The government intends to introduce a whopping great tax-break to international companies. In plans to make amendments to the Tax Act 1988, it is proposed that companies will no longer pay Corporate Tax on profits they generate abroad. Let me explain, at present a company that generates profits abroad will pay to the UK Treasury the difference between the rates of tax in that country and here – this will change: under the new proposals they will no longer have to pay anything on profits made abroad. That means that massive multinational companies more often than not banks will no longer have to pay any tax on substantial parts of the profits that they make.

I had to read this three times to make sure I understood it – I must have got it wrong, I mean, aren’t we in the midst of the worst deficit in our finances ever? Aren’t we all having to accept that the UK is so skint that we can’t afford libraries or school repairs or police officers? So what is this all about? How can anyone justify giving away this amount of money?

Well according to the Government the reason is globalistion, because in this world of international capiltalism we need to make our taxation system as simple and as competitive as possible to encourage foreign companies to stay in the UK rather than take themselves abroad.
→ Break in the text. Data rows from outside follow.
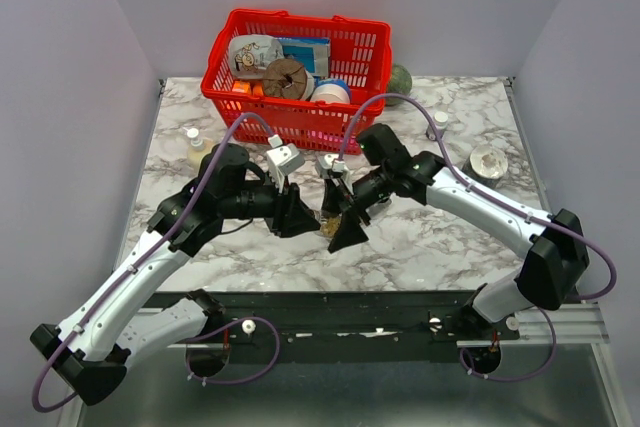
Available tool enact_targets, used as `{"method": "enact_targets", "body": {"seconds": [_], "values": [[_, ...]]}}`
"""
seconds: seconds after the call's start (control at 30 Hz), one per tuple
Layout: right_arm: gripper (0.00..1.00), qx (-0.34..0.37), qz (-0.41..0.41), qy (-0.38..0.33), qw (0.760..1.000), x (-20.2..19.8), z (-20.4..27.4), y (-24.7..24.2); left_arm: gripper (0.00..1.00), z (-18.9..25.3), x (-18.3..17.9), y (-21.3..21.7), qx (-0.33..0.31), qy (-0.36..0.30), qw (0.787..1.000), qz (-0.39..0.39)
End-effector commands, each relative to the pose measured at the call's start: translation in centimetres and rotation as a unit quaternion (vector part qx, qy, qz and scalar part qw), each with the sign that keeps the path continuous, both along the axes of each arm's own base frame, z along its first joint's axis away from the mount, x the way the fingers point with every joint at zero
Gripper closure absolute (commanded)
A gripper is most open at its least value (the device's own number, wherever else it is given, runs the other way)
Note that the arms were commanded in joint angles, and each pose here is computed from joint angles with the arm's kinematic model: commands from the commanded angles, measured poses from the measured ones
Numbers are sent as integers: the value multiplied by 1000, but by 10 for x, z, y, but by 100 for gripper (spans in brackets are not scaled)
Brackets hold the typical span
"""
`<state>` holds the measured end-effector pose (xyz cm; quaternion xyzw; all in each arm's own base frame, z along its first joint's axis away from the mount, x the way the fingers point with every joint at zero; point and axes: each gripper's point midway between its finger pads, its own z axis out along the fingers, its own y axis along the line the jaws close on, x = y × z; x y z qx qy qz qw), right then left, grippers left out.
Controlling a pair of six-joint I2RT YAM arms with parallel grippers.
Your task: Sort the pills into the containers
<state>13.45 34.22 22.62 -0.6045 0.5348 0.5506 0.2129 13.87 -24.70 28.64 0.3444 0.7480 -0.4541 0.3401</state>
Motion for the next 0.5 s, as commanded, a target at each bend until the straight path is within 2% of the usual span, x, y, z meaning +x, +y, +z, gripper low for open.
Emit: {"method": "enact_targets", "body": {"seconds": [0.0, 0.13, 0.27, 0.47], "values": [[0, -9, -34, -27, 999, 17, 2, 9, 100, -8, 8, 7, 13, 8, 999, 44], [0, -16, -52, -47, 997, 23, -1, 8, 100, -19, 12, 13, 23, 18, 998, 58], [0, -42, -99, -83, 991, 44, -9, 5, 100, -45, 21, 27, 62, 32, 993, 94], [0, -73, -202, -136, 967, 97, -15, -28, 100, -76, 58, 66, 124, 40, 968, 214]]}}
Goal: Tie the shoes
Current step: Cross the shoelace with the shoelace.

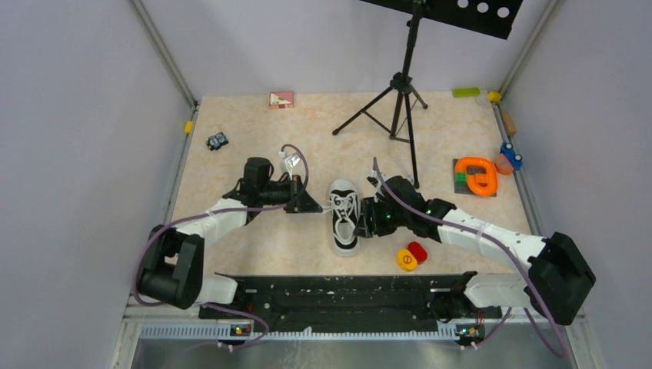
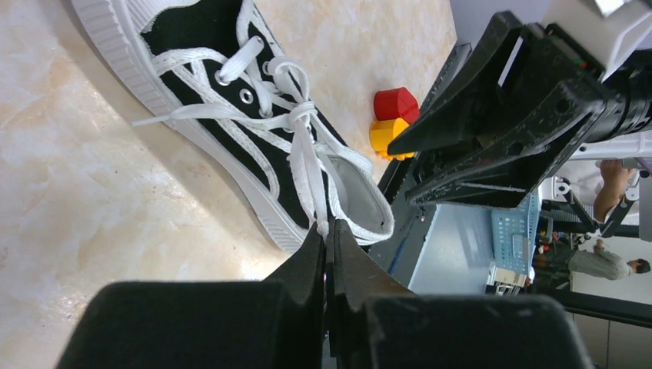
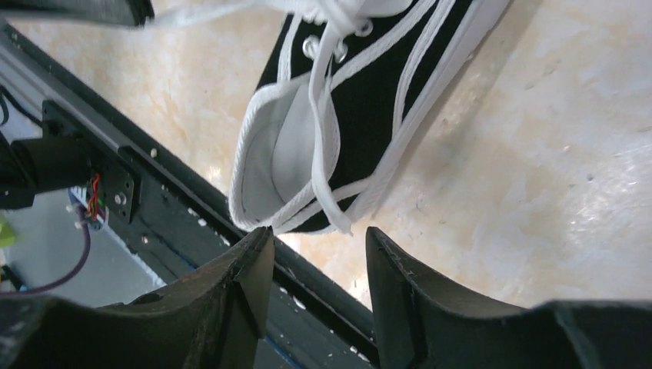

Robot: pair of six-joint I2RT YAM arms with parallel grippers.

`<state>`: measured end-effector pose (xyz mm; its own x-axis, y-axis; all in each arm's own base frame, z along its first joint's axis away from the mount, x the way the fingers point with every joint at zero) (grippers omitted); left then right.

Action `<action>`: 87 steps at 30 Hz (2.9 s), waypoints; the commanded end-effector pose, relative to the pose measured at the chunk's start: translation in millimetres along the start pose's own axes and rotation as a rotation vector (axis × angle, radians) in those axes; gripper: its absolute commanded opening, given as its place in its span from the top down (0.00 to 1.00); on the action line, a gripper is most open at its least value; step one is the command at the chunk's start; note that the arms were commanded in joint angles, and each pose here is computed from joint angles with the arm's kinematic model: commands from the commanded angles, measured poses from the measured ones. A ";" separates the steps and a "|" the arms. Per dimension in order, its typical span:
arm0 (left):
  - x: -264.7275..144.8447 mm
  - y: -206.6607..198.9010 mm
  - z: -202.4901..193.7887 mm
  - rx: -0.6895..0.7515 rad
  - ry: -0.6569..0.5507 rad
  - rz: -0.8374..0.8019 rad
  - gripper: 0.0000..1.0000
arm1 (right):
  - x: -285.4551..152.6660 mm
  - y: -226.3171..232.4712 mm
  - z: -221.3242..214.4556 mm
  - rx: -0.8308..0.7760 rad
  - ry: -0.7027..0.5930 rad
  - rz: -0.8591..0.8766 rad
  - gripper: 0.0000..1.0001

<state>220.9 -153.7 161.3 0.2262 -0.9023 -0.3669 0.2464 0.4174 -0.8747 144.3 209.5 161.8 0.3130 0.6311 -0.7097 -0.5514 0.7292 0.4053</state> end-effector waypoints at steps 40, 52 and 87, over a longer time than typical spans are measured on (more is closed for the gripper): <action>-7.6 -1.7 42.9 -0.207 -0.267 0.247 0.09 | 33.5 -24.3 107.4 0.143 -0.275 -0.147 0.53; 6.4 18.3 16.6 -0.328 -0.192 0.103 0.16 | 29.3 -24.8 105.7 0.126 -0.270 -0.159 0.53; 36.3 -17.2 -9.4 -0.270 0.076 0.015 1.00 | 56.6 -34.1 109.9 0.161 -0.210 -0.155 0.60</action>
<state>225.5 -186.4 143.3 0.1783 -0.8928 -0.4137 -0.0888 0.4042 -0.9104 254.2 242.3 161.7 0.5301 0.5097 -0.6776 -0.3459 0.8596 0.3760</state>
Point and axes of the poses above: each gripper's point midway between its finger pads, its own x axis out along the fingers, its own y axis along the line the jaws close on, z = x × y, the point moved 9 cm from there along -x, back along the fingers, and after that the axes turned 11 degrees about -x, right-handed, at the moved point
They make it sound like we are in some way running a dangerously socialist and progressive tax system that must be done away with before everyone in their right mind goes abroad – the reality is somewhat different as the only other country to have introduced a change like this is Switzerland, everywhere else, multinationals pay tax on foreign profits.
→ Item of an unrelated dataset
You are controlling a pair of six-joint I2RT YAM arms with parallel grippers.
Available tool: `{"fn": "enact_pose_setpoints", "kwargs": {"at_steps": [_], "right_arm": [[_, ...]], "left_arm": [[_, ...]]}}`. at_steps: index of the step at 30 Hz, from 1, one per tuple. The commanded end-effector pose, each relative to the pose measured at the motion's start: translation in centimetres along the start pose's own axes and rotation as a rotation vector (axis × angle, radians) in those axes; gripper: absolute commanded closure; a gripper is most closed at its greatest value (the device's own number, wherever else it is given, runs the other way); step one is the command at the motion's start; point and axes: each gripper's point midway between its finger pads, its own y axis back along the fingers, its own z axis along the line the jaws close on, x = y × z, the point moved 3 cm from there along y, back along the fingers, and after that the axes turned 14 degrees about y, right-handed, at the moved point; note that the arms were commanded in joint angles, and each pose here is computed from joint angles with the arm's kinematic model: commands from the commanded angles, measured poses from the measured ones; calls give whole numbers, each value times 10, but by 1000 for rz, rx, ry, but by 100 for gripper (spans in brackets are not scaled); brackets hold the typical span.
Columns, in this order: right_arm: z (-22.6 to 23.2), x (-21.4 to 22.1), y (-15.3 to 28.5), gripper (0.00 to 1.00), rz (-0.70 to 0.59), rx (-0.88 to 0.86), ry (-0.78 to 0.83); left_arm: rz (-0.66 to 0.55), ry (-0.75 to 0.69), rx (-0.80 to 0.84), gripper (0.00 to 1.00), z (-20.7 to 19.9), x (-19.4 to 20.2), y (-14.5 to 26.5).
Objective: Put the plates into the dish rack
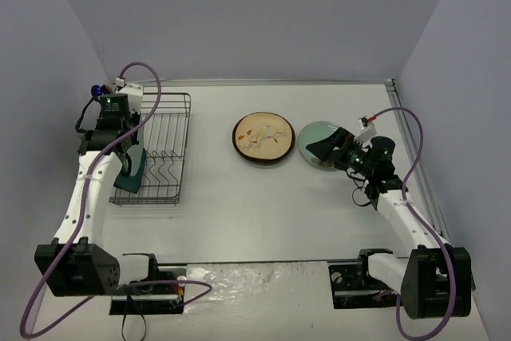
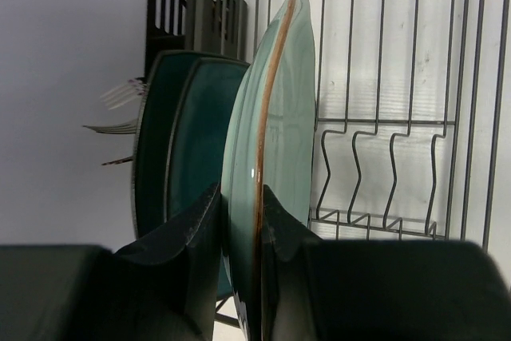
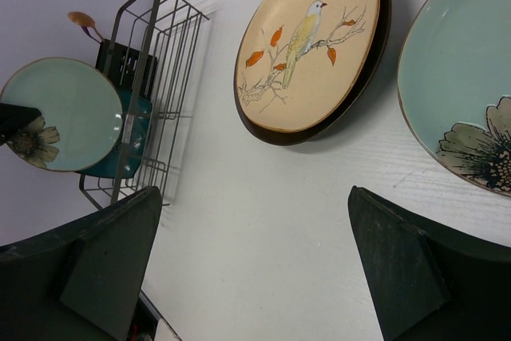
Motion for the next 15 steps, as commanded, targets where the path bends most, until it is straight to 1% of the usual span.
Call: {"fn": "enact_pose_setpoints", "kwargs": {"at_steps": [1, 4, 6, 7, 8, 15], "right_arm": [[10, -15, 0, 0, -52, -72, 53], [7, -15, 0, 0, -55, -62, 52], [5, -15, 0, 0, -57, -56, 51], [4, -14, 0, 0, -55, -51, 47], [3, -13, 0, 0, -54, -46, 47], [-7, -9, -2, 0, -37, 5, 44]], "left_arm": [[-189, 28, -22, 100, 9, -42, -7], [-152, 17, -20, 100, 6, -29, -19], [-131, 16, -15, 97, 4, -23, -24], [-116, 16, -12, 92, 2, -18, -27], [-113, 20, -8, 89, 1, -15, -30], [-96, 40, -10, 73, -1, 0, -34]]}}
Where will all this end – do we allow Multinational Companies to do what they want, allow them to be exempt from paying any taxes, or having to comply with any employment law or corporation law? Do we pander to their every need and allow them to ultimately establish themselves as stateless nationless entities – or do we say to them, you have to pay your tax fair and square in exactly the same way as everyone else – especially in the current climate, especially as a great number, indeed most of the companies benefiting from this tax break are banks who owe the state for bailing them out when their own corrupt and incompetent practices almost brought the world’s economy into meltdown in 2008.

I’ve had enough of the lie that ‘we’re all in it together’ we’re not- it is one rule for ordinary people and another for those involved in international business.

{ 1 comment… read it below or add one }

George_East March 3, 2011 at 4:18 pm

This is a huge issue and has been barely reported so far in the UK – a piece by George Monbiot in the Guardian and Peston’s piece that you link to. It has not been covered as a proper news story at all, so far as I can tell. I first heard about it through the brilliant American site http://www.nakedcapitalism.com. And it is far far worse that you make out – yes multi-nationals will be able to offshore their profits and avoid paying tax on them but they will also be able to keep the costs associated with making those profit on-shore and thereby set them off against any domestic corporation tax liability. So it is a lose-lose from the tax payers point of view. Once this is implemented large corporations including the banks will effectively only be paying UK tax if they want to for PR reasons.
This is about starving the state of revenue – pure and simple. It is US conservative style drown the state in the bath tub stuff.